*** DATA FOR ANALYSIS Section Begins ***

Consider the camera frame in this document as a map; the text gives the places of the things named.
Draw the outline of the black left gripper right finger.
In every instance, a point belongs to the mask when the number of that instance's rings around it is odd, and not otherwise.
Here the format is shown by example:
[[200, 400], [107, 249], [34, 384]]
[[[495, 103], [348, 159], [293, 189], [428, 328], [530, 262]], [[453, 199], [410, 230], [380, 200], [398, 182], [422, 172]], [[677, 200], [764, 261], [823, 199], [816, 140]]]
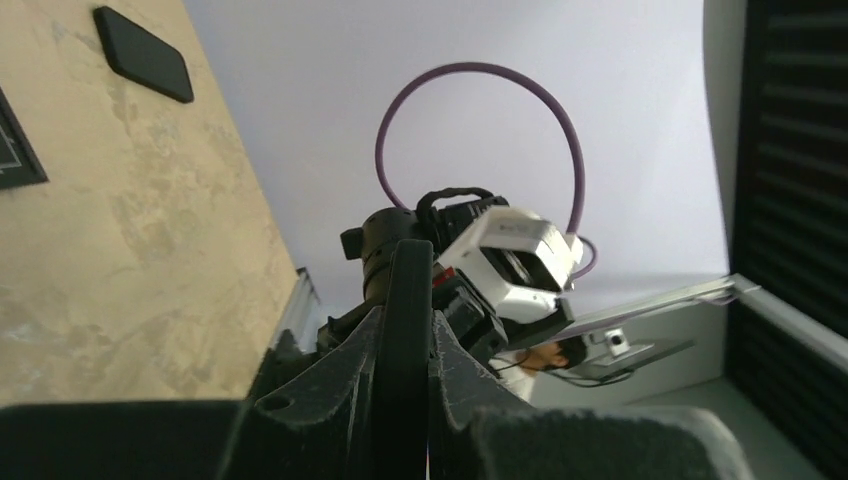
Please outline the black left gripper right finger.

*** DATA FOR ANALYSIS Section Ends ***

ASSIGNMENT:
Needed here are the exact lines from the start of the material through the line that contains "In every instance, a", and no others.

EXERCISE OUTPUT:
Consider the camera frame in this document as a map; the text gives the places of the things named.
Draw the outline of the black left gripper right finger.
In every instance, a point belongs to the mask when the number of that instance's rings around it is odd, and not otherwise.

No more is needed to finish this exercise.